In our dataset, we have an imbalanced distribution of labels. We can count this with the numpy.unique() function.
import numpy as np
unique, counts = np.unique(y, return_counts=True)
classes_distribution = dict(zip(unique, counts))
# {0: 59, 1: 71, 2: 48}
As we can see, class 2 appears very rarely in the dataset. We can pass the class distribution to our model as the priors parameter and assign more probability to this class. The value for the priors parameter should be the same length as the number of classes in the dataset.
model = GaussianNB(priors=[0.1, 0.3, 0.6])
- Handling Singular Covariance Matrices (
var_smoothing)
Gaussian Naive Bayes assumes that the features within each class follow a Gaussian distribution with a specific mean and variance. However, in situations where a feature has very low variance (or is constant) within a class, the variance might become extremely small or even zero, which can lead to numerical instability during calculations. The var_smoothing parameter adds a small value to the variance to prevent this.
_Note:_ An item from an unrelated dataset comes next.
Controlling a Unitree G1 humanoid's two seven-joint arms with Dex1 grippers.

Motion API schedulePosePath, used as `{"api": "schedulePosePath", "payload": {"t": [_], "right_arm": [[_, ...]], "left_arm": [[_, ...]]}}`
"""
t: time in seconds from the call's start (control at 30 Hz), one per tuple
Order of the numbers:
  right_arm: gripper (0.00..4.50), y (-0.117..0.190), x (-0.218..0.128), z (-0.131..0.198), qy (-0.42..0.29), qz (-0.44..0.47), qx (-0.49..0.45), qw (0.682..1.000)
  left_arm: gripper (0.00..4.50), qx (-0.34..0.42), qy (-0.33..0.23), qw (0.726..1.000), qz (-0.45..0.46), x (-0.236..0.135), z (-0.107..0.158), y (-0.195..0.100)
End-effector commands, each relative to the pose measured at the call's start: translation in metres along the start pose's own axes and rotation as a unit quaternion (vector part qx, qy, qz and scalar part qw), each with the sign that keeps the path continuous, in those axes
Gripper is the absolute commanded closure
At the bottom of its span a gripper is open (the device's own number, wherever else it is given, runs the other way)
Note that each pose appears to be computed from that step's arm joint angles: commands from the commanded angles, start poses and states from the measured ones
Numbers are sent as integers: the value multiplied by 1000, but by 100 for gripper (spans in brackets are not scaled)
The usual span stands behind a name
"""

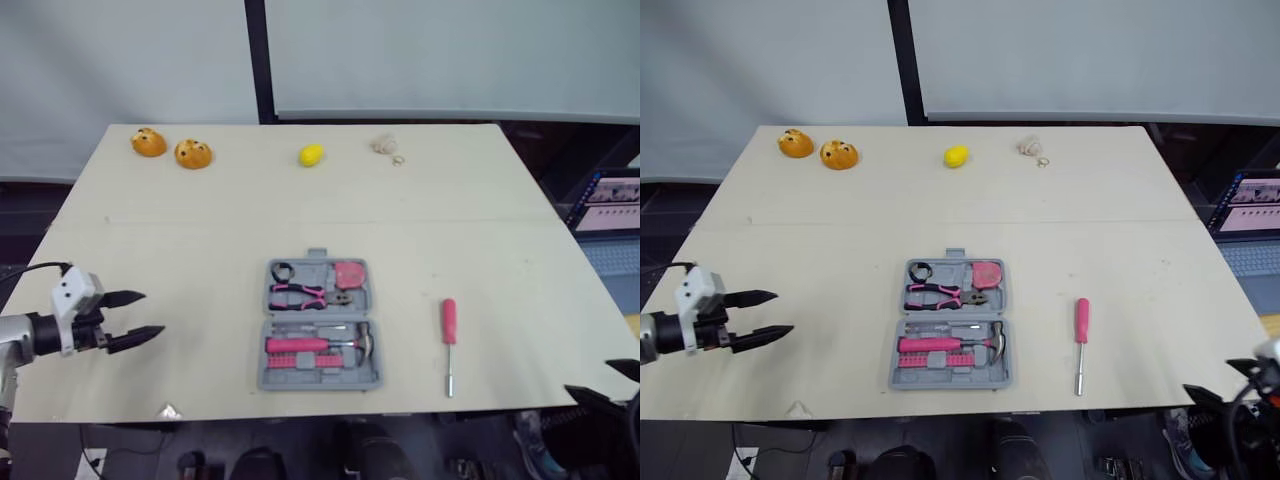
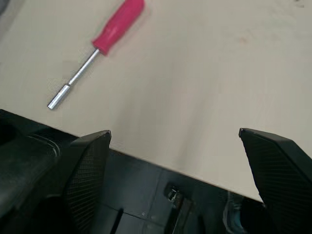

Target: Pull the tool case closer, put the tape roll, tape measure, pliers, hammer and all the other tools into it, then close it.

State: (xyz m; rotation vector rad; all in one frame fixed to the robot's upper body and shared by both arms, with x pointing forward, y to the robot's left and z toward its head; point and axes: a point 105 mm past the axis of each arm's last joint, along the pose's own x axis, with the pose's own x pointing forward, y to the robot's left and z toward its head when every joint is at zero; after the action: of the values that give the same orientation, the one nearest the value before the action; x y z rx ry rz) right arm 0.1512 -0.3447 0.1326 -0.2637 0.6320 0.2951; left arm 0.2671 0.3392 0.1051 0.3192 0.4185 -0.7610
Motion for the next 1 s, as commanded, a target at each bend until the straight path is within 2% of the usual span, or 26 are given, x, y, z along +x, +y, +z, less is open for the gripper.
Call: {"api": "schedulePosePath", "payload": {"t": [0.03,0.17,0.3,0.37,0.43,0.6,0.8,1.0], "right_arm": [[6,-5,-7,6,-20,-19,-10,1000],[6,3,2,14,-41,-16,-10,999],[6,12,11,27,-77,-27,3,997],[6,26,21,34,-99,-29,17,994],[6,42,32,39,-119,-35,40,991],[6,67,53,44,-140,-63,105,982],[6,89,81,39,-129,-96,155,975],[6,92,110,38,-121,-129,186,966]], "left_arm": [[0,4,-7,1000,8,-9,3,4],[0,8,-18,1000,-21,0,11,-7],[0,27,-40,997,-67,15,31,-24],[0,44,-58,992,-106,28,50,-39],[0,60,-76,984,-152,39,70,-58],[0,104,-93,959,-248,53,101,-96],[0,151,-106,921,-344,67,121,-128],[0,182,-121,894,-392,78,134,-142]]}}
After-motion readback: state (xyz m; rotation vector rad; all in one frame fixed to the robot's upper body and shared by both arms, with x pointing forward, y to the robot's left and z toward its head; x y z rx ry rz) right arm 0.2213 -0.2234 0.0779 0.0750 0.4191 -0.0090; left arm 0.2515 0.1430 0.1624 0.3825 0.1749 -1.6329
model = GaussianNB(var_smoothing=1e-3)Types of Naive Bayes Classifiers
One of the most common types of Naive Bayes classifiers is MultinomialNB. It is used in the same way as GaussianNB. This type of model is designed for count-based data. You can use it with TF-IDF vectors or word counts of text for text classification tasks such as sentiment analysis.
In the scikit-learn library, there are a variety of different models for Naive Bayes classifiers. Let's understand the main differences between them.
| Naive Bayes Classifier Name | Description | Assumption | Suitable For |
|---|---|---|---|
| Gaussian Naive Bayes | Assumes Gaussian (normal) distribution of features within each class. | Features follow a continuous Gaussian distribution. |
Numeric features that are approximately normally distributed. |
| Multinomial Naive Bayes | Designed for discrete count-based data (e.g., text data represented by word frequency). | Features are counts of occurrences in different classes. | Text classification, document categorization, sentiment analysis. |
| Complement Naive Bayes | Assumes binary or boolean features, indicating the presence or absence of a feature. | Features are binary (0/1) indicators. | Text classification, binary data classification. |
| Categorical Naive Bayes | Handles categorical features that can take on discrete values without assuming any specific distribution. |
Features are categorical variables. |
Text classification, recommendation systems with categorical data. |
| Bernoulli Naive Bayes | Assumes binary or boolean features, indicating the presence or absence of a feature. |
Features are binary (0/1) indicators. |
Text classification, binary data classification. |
You can see that the main differences are data-dependent, so you should first understand what type of data you have and then experiment with different models.
Conclusion
Naive Bayes is a powerful and surprisingly effective classification algorithm, especially for tasks involving text or discrete data. By implementing Naive Bayes using scikit-learn, you can quickly build and train models for various classification tasks. Remember that while it's "naive" in its assumptions, it often delivers impressive results in practice.